Would you output the whole of the data exactly?

BEGIN

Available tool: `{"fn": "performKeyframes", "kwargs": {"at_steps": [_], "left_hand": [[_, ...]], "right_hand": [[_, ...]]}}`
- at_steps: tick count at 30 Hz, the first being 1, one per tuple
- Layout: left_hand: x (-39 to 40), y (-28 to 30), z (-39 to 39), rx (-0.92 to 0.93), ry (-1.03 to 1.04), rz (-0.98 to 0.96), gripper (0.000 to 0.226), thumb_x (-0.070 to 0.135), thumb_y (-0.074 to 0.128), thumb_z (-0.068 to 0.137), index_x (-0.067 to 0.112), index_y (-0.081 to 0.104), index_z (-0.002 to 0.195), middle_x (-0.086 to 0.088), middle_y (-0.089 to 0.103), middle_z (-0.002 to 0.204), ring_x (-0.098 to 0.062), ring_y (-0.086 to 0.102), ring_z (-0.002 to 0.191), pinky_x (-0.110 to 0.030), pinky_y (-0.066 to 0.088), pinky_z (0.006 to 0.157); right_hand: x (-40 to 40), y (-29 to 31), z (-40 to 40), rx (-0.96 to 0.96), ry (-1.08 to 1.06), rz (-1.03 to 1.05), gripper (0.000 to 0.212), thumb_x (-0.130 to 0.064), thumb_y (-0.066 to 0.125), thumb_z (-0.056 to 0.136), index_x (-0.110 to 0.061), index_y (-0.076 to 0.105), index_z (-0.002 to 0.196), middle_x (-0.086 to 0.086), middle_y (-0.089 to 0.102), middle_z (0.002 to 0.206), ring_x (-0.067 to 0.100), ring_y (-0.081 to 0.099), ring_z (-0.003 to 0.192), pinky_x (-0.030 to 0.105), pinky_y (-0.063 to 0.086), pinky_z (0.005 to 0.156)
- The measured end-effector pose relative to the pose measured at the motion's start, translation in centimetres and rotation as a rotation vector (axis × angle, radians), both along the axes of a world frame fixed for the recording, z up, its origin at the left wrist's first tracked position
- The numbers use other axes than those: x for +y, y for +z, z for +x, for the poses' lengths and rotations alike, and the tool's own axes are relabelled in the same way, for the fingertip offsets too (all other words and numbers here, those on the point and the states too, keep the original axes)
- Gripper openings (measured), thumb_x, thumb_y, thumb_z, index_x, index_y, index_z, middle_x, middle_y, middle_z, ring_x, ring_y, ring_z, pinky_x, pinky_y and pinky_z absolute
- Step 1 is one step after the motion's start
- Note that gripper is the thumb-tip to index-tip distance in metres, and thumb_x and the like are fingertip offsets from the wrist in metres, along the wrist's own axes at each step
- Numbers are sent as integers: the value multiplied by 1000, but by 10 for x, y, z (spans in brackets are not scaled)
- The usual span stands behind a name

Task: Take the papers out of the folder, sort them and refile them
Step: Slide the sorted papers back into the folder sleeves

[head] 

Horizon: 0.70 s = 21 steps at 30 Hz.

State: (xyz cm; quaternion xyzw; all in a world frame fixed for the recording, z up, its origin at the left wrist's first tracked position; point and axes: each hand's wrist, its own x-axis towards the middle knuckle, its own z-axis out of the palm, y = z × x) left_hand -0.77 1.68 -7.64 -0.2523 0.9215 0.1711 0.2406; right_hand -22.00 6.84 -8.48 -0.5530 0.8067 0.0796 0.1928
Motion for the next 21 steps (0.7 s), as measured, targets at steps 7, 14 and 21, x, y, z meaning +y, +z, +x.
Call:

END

Result for this exercise:
Available tool: `{"fn": "performKeyframes", "kwargs": {"at_steps": [_], "left_hand": [[_, ...]], "right_hand": [[_, ...]]}}`
- at_steps: tick count at 30 Hz, the first being 1, one per tuple
- Layout: left_hand: x (-39 to 40), y (-28 to 30), z (-39 to 39), rx (-0.92 to 0.93), ry (-1.03 to 1.04), rz (-0.98 to 0.96), gripper (0.000 to 0.226), thumb_x (-0.070 to 0.135), thumb_y (-0.074 to 0.128), thumb_z (-0.068 to 0.137), index_x (-0.067 to 0.112), index_y (-0.081 to 0.104), index_z (-0.002 to 0.195), middle_x (-0.086 to 0.088), middle_y (-0.089 to 0.103), middle_z (-0.002 to 0.204), ring_x (-0.098 to 0.062), ring_y (-0.086 to 0.102), ring_z (-0.002 to 0.191), pinky_x (-0.110 to 0.030), pinky_y (-0.066 to 0.088), pinky_z (0.006 to 0.157); right_hand: x (-40 to 40), y (-29 to 31), z (-40 to 40), rx (-0.96 to 0.96), ry (-1.08 to 1.06), rz (-1.03 to 1.05), gripper (0.000 to 0.212), thumb_x (-0.130 to 0.064), thumb_y (-0.066 to 0.125), thumb_z (-0.056 to 0.136), index_x (-0.110 to 0.061), index_y (-0.076 to 0.105), index_z (-0.002 to 0.196), middle_x (-0.086 to 0.086), middle_y (-0.089 to 0.102), middle_z (0.002 to 0.206), ring_x (-0.067 to 0.100), ring_y (-0.081 to 0.099), ring_z (-0.003 to 0.192), pinky_x (-0.030 to 0.105), pinky_y (-0.063 to 0.086), pinky_z (0.005 to 0.156)
- The measured end-effector pose relative to the pose measured at the motion's start, translation in centimetres and rotation as a rotation vector (axis × angle, radians), both along the axes of a world frame fixed for the recording, z up, its origin at the left wrist's first tracked position
- The numbers use other axes than those: x for +y, y for +z, z for +x, for the poses' lengths and rotations alike, and the tool's own axes are relabelled in the same way, for the fingertip offsets too (all other words and numbers here, those on the point and the states too, keep the original axes)
- Gripper openings (measured), thumb_x, thumb_y, thumb_z, index_x, index_y, index_z, middle_x, middle_y, middle_z, ring_x, ring_y, ring_z, pinky_x, pinky_y and pinky_z absolute
- Step 1 is one step after the motion's start
- Note that gripper is the thumb-tip to index-tip distance in metres, and thumb_x and the like are fingertip offsets from the wrist in metres, along the wrist's own axes at each step
- Numbers are sent as integers: the value multiplied by 1000, but by 10 for x, y, z (spans in brackets are not scaled)
- The usual span stands behind a name

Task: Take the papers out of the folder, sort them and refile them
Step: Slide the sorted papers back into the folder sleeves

[head] 

Horizon: 0.70 s = 21 steps at 30 Hz.

State: (xyz cm; quaternion xyzw; all in a world frame fixed for the recording, z up, its origin at the left wrist's first tracked position; point and axes: each hand's wrist, its own x-axis towards the middle knuckle, its own z-axis out of the palm, y = z × x) left_hand -0.77 1.68 -7.64 -0.2523 0.9215 0.1711 0.2406; right_hand -22.00 6.84 -8.48 -0.5530 0.8067 0.0796 0.1928
Motion for the next 21 steps (0.7 s), as measured, targets at steps 7, 14 and 21, x, y, z meaning +y, +z, +x.
Call:

There is nothing more to the exercise.